Enforcing Zero Trust for Remote Workers and Third-Party Access

The explosion of remote workforces have led enterprises to adopt a Zero Trust security approach for remote employees and third parties who need access to corporate resources. The principle of least privilege should guide all remote access channels, ensuring that third parties have access to only those resources required to do their jobs. Security teams must control who can access what and when, in order to protect corporate resources and comply with regulatory mandates.

Thycotic Remote Access Controller solves this by simplifying and automating the management of remote workers accessing the IT resources. The Controller uses multi-factor authentication (MFA) and session recording, without requiring any software or browser extensions, to provide an advanced level of security granularity to enforce corporate security and compliance policies. With its API suite that can be integrated into automated workflows and ticketing systems, Remote Access Controller streamlines access grants for contractors within a centralized web portal.
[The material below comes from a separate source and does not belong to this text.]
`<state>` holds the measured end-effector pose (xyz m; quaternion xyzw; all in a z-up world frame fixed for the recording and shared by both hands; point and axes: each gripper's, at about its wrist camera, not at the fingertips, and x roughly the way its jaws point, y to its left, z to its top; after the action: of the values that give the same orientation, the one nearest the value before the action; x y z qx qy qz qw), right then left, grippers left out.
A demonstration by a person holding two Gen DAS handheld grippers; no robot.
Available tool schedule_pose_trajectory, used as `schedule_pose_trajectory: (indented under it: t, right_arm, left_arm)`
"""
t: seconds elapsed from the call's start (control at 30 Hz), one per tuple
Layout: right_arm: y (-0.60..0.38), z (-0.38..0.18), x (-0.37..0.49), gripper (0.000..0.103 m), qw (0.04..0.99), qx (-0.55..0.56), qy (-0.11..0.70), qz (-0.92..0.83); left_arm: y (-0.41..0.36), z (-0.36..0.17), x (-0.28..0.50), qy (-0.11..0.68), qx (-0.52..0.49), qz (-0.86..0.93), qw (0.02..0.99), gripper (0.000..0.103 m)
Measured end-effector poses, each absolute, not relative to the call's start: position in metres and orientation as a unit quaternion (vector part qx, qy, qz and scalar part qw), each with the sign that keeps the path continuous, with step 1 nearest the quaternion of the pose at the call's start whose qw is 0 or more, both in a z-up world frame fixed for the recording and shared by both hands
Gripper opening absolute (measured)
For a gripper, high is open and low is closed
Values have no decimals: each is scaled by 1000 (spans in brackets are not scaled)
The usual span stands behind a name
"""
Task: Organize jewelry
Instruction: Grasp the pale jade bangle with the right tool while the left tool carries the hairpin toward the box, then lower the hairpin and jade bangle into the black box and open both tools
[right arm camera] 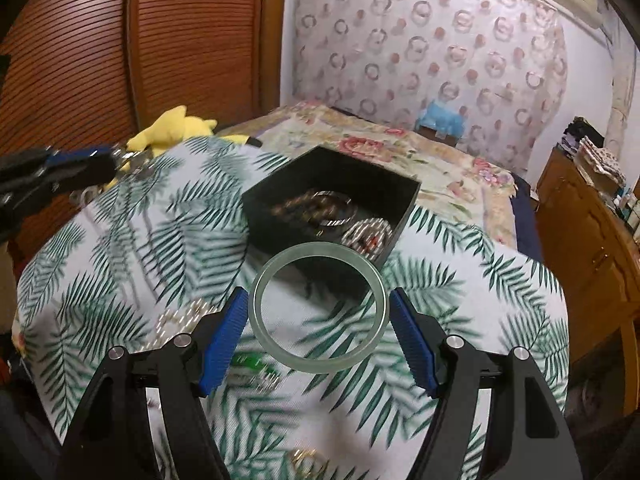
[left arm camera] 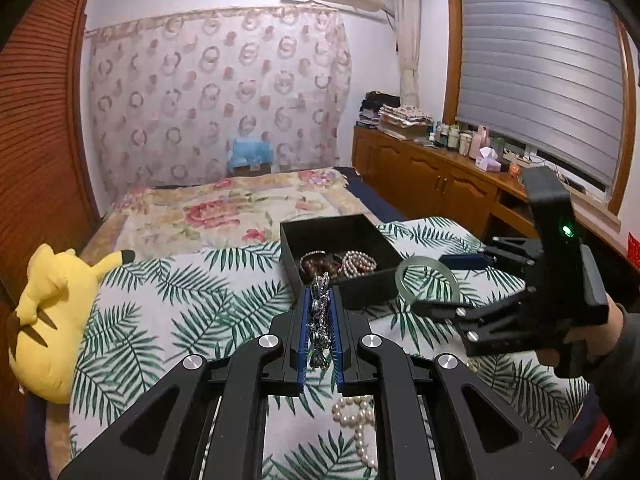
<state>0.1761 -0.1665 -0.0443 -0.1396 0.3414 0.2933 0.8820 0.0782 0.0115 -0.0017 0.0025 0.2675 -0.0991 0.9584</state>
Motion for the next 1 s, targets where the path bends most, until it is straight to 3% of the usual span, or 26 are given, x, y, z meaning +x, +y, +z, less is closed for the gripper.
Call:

Protecting Enterprise Cloud Assets

With 80 percent of IT budgets already committed to cloud solutions, Gartner warns that the move to the cloud does complicate PAM challenges. For most organizations this then makes PAM unmanageable without automated processes and specialized tools.
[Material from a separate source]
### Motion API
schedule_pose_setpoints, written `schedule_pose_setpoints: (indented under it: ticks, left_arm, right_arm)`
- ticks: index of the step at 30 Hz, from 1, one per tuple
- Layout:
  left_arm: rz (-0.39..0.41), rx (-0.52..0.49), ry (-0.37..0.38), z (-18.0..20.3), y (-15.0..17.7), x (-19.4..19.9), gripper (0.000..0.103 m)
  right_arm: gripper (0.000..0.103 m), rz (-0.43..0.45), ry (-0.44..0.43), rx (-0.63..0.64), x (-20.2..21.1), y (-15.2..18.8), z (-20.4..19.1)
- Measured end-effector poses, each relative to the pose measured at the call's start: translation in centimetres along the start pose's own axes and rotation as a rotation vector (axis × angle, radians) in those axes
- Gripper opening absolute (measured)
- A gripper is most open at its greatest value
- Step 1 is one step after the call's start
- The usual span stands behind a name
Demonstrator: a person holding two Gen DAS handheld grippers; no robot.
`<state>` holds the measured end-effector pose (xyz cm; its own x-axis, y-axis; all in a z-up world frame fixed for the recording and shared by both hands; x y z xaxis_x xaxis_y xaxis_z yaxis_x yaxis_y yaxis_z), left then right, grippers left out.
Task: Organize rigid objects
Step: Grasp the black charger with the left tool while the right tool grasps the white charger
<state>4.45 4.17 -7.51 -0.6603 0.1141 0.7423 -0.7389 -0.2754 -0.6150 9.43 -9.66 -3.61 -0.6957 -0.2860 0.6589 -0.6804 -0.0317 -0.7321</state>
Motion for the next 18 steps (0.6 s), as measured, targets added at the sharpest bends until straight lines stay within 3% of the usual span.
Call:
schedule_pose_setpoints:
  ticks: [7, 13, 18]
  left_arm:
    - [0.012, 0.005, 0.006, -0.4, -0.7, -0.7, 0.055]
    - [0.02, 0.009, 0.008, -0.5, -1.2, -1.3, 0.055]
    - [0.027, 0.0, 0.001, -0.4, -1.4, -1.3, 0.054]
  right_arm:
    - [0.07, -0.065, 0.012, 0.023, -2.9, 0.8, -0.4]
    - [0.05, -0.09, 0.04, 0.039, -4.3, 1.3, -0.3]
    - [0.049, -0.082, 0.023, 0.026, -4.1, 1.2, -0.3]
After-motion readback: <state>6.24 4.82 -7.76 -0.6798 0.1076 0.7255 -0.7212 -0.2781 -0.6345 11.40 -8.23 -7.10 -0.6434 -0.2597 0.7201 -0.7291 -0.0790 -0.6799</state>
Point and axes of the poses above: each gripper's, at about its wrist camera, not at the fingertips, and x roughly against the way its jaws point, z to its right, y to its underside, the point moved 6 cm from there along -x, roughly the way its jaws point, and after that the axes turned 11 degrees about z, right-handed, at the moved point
Thycotic Cloud Access Controller ensures that administrators accessing IaaS platforms such as Amazon Web Services (AWS) and SaaS applications like Salesforce and Twitter maintain appropriate Role Based Access Controls (RBAC) which dictate what each user can click, read, or modify within any web application.  Administrators also have a centralized dashboard which displays what applications have been accessed, access removal, audit report production and more, for tighter security and streamlined compliance.

 

Martin Kuppinger, Founder and Principal Analyst at KuppingerCole, said, “Cloud Management consoles, like those on Azure, AWS, and GCP, pose significant security risks to every company. Over-privileges are a common fact and most organizations lack granular visibility into whether privileged users have unnecessary entitlements and provisions.”

 

Controlling Access to Databases

The increased adoption of cloud-hosted databases have further complicated privileged access and compliance requirements for security teams. Databases containing sensitive employee and customer PII are an increasing area of focus for auditors and are prime targets for hackers.

 

Thycotic Database Access Controller enables enterprises to adopt modern cloud databases from AWS (RDS), Google, Azure, Oracle, Redis, and others, while still enforcing appropriate access levels, MFA, and complete reporting and auditing workflows. Now customers can record entire database access sessions, provide just-in-time access, report and log actions, generate alerts and cut off connections in an automated manner. Database access management is no longer manually intensive or complicated.

 

“The recent wave of remote workers has accelerated enterprise adoption of cloud apps and platforms, causing more corporate resources to be exposed to the public internet,” said Lamont Orange, Chief Information Security Officer (CISO) of Netskope, current customer of Onion ID. “These conditions have created a heightened risk environment for any infosec team. Implementing least privilege for remote BYOD workers who need privileged access to hundreds of SaaS applications is a huge challenge that the combination of Onion ID and Thycotic is uniquely positioned to solve.”

 

“The very definition of privileged access has undergone a paradigm shift due to the changing landscape of work -- from central offices to personal residences on the edge,” said Jai Dargan, Vice President of Product Management at Thycotic. “Legacy appliance-based PAM solutions have not been effective in extending privileged access controls to cloud environments and are simply unusable as password vaults for business users. This acquisition extends Thycotic’s security umbrella over every user, application, and secret, securing high-risk cloud resources that have historically been the domain of conventional IAM vendors.”